Across the entries below, count the lines in which the word "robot" occurs. Reply with the count alone.

[Collection entries]
──────────────────────────────
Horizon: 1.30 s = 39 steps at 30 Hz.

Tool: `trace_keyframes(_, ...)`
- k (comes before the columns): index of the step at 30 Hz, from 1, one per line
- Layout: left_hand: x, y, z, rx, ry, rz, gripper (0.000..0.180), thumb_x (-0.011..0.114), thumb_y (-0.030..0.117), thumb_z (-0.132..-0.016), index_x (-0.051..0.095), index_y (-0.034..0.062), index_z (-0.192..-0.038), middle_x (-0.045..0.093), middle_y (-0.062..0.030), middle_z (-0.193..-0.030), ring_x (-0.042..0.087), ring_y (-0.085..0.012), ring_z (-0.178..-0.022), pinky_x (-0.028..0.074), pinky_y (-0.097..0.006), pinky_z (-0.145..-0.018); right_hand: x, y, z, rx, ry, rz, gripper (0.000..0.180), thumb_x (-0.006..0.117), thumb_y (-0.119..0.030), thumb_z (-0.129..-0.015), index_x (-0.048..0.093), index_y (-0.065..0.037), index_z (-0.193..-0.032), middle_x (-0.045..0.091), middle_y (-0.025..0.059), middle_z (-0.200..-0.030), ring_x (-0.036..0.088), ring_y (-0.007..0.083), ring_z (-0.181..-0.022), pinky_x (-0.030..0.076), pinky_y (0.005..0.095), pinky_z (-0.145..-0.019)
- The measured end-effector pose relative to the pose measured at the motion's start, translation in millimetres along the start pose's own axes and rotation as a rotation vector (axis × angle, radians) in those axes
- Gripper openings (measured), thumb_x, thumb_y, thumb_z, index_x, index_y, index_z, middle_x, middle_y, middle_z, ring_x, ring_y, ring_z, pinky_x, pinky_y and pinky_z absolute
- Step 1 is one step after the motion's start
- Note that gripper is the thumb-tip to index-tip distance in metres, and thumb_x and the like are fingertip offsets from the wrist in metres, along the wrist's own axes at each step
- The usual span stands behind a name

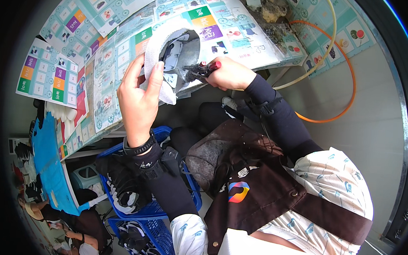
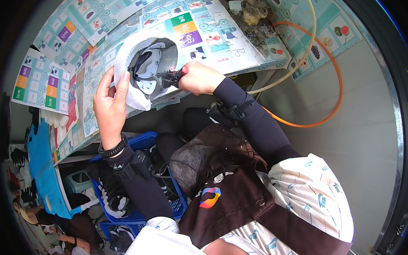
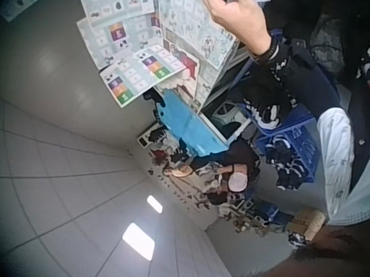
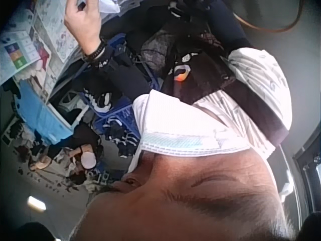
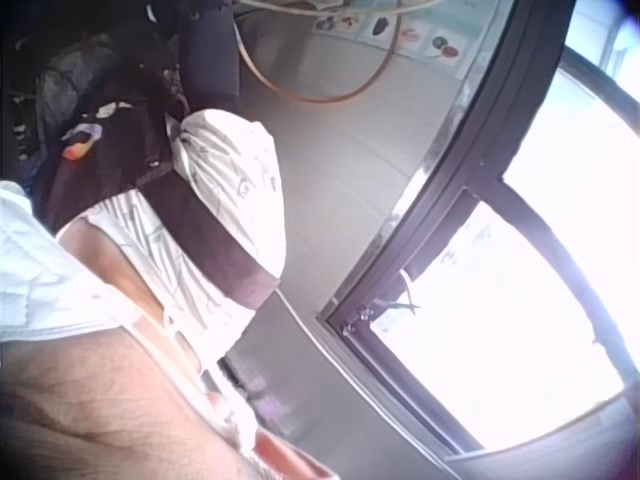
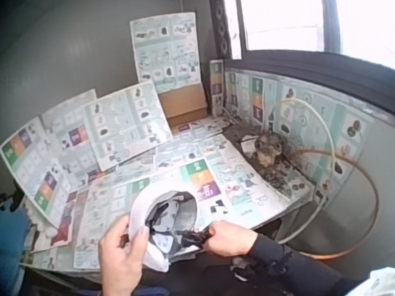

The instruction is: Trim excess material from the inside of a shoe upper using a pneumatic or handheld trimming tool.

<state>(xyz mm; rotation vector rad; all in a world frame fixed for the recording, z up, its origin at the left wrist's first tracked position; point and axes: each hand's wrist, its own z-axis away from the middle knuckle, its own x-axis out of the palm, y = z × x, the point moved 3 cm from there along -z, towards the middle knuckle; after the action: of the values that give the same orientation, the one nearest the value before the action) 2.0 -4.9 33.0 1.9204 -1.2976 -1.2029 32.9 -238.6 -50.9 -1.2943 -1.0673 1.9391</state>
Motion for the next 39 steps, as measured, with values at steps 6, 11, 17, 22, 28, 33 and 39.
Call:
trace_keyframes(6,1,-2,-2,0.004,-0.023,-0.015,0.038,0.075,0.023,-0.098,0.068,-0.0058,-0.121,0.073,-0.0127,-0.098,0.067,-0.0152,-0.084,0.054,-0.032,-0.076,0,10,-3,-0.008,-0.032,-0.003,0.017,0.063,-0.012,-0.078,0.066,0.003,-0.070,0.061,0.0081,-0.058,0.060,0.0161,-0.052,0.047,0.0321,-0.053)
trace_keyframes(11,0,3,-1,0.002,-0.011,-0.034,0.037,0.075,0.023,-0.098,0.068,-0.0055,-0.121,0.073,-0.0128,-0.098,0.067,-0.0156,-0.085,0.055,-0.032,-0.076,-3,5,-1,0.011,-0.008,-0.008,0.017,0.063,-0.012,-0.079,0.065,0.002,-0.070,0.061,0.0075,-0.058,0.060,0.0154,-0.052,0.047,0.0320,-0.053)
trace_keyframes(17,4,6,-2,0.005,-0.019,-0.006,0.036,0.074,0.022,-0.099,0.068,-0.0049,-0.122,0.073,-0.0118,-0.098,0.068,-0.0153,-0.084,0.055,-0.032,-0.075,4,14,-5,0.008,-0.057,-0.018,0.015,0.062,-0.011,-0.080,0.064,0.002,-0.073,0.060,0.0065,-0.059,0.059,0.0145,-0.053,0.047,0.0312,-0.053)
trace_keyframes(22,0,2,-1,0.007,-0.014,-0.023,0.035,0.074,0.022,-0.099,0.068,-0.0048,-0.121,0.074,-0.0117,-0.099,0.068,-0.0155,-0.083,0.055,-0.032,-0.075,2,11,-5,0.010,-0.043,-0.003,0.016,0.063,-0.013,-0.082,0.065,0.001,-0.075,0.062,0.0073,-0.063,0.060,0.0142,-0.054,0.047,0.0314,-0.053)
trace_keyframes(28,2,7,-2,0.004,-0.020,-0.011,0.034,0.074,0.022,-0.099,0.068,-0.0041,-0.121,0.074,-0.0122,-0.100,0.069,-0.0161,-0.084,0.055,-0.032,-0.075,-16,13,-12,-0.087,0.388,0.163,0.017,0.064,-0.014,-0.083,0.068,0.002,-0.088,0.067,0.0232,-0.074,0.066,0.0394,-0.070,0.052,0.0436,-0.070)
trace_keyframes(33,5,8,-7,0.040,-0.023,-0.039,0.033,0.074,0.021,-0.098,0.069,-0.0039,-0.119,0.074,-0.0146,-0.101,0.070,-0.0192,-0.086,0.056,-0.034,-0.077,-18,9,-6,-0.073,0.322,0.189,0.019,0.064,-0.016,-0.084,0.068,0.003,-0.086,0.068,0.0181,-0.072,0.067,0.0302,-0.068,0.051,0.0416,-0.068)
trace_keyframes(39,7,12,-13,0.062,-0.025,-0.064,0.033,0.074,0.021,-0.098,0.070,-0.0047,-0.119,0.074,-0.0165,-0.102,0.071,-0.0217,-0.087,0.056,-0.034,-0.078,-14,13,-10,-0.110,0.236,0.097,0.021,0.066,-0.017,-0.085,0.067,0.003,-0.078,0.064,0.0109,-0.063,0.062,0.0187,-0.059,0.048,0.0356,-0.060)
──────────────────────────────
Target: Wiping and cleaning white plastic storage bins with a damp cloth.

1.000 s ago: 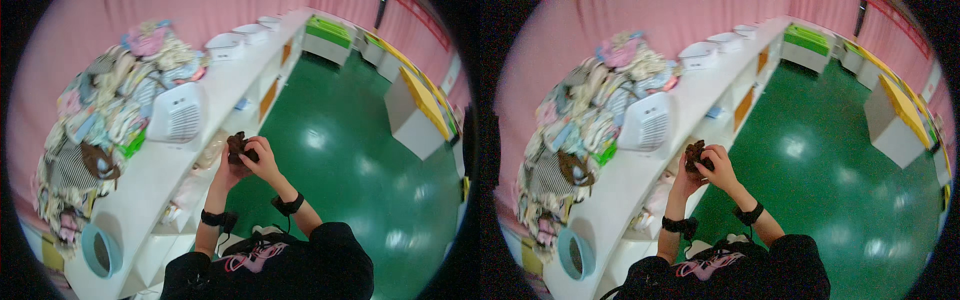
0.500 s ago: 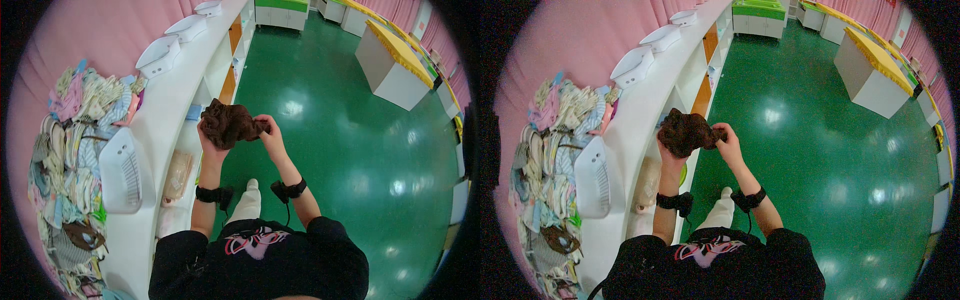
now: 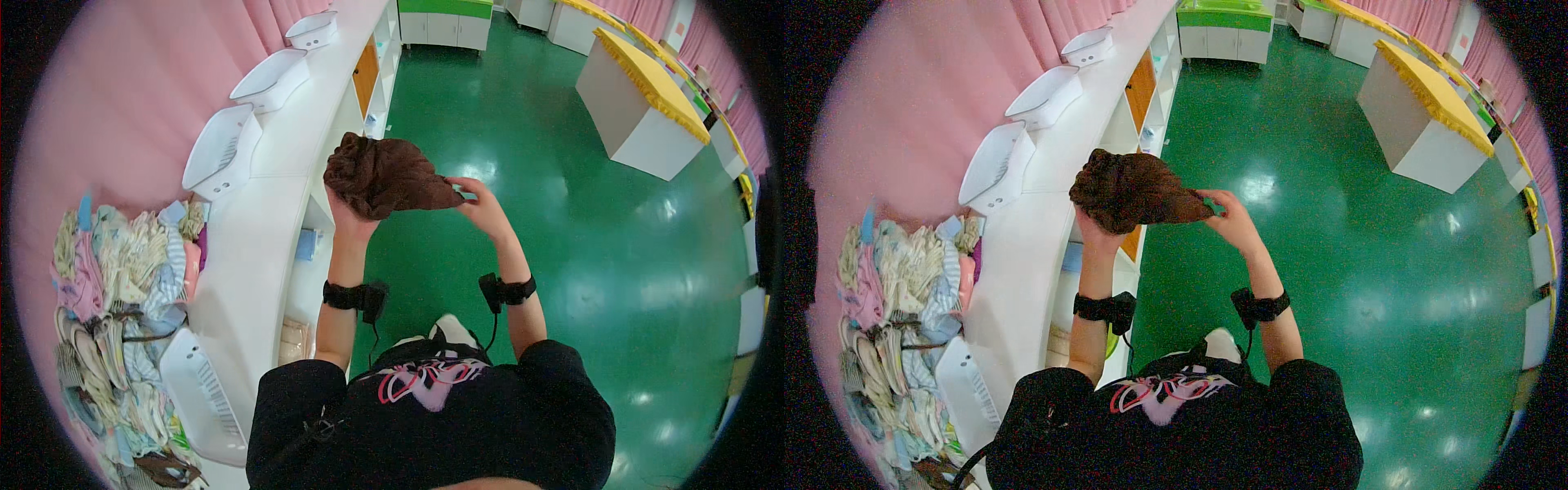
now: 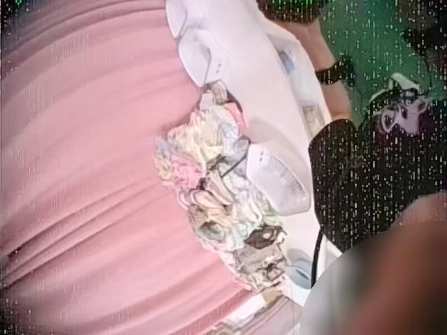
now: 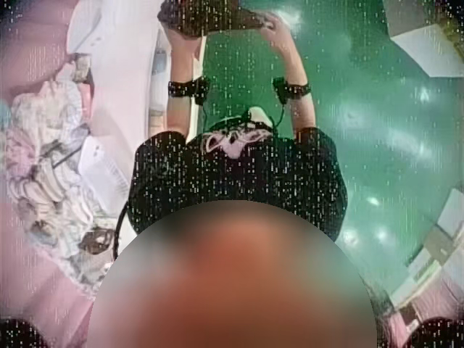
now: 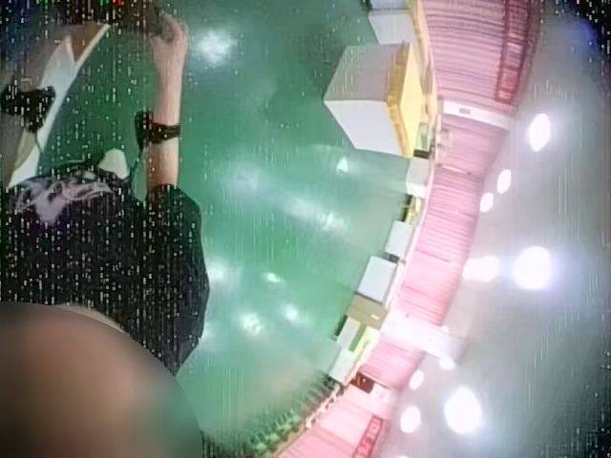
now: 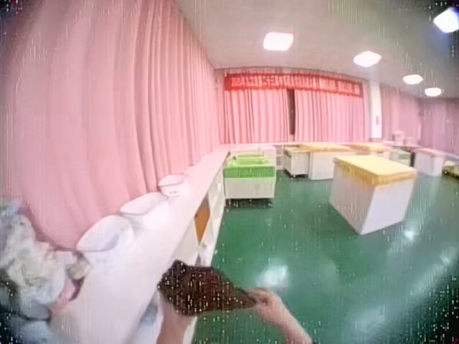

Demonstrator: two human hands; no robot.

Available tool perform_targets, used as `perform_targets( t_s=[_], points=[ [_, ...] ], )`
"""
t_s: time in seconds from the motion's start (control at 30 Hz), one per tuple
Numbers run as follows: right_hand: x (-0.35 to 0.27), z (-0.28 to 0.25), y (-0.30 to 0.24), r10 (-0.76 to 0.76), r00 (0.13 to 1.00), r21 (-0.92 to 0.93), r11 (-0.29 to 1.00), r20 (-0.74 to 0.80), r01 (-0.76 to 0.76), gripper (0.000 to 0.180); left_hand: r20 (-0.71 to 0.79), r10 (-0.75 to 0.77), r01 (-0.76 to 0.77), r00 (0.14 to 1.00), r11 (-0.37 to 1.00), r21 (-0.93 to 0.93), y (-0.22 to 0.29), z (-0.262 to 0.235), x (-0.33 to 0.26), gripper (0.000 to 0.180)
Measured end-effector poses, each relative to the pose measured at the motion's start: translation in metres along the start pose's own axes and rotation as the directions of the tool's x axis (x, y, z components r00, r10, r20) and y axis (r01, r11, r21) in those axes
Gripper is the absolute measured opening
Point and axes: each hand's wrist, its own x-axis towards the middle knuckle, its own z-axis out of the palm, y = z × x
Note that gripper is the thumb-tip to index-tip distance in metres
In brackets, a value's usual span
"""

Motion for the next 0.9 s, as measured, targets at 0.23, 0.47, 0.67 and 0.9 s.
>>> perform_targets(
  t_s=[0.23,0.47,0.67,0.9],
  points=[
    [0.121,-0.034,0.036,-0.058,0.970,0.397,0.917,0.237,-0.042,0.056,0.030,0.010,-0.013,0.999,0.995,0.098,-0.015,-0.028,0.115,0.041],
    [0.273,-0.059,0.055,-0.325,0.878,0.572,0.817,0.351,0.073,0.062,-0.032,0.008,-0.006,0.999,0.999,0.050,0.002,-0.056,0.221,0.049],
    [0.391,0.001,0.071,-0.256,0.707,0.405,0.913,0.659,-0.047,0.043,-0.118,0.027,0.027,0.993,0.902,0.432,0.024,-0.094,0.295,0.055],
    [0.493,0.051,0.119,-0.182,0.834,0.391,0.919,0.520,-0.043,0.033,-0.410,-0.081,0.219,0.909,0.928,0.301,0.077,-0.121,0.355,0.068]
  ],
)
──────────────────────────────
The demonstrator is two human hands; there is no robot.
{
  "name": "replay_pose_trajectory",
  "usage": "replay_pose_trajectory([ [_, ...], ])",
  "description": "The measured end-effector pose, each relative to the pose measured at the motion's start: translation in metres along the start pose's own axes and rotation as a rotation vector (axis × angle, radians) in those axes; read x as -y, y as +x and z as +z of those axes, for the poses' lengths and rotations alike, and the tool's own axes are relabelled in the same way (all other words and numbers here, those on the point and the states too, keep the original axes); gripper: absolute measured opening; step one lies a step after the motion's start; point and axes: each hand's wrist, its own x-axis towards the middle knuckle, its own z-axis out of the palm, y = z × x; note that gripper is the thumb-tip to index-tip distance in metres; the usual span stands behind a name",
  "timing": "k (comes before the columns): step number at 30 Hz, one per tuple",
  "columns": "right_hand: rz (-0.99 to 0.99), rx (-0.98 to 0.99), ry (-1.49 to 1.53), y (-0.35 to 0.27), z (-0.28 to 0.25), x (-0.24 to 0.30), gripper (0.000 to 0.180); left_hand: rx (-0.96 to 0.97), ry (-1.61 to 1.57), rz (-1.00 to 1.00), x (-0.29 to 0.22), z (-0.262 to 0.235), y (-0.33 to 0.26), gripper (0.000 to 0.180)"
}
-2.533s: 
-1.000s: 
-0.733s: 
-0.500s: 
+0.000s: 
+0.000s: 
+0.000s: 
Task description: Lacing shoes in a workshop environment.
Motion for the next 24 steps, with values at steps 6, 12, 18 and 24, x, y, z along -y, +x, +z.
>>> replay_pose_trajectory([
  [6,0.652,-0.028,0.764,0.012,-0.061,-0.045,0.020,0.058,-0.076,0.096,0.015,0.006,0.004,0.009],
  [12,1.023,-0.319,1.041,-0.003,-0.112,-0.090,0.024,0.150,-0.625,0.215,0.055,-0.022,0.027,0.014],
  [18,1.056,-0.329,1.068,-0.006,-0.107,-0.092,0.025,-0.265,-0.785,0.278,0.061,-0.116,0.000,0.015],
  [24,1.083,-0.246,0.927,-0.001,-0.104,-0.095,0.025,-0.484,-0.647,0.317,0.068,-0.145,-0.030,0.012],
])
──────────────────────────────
▸ **Problem solution**:
2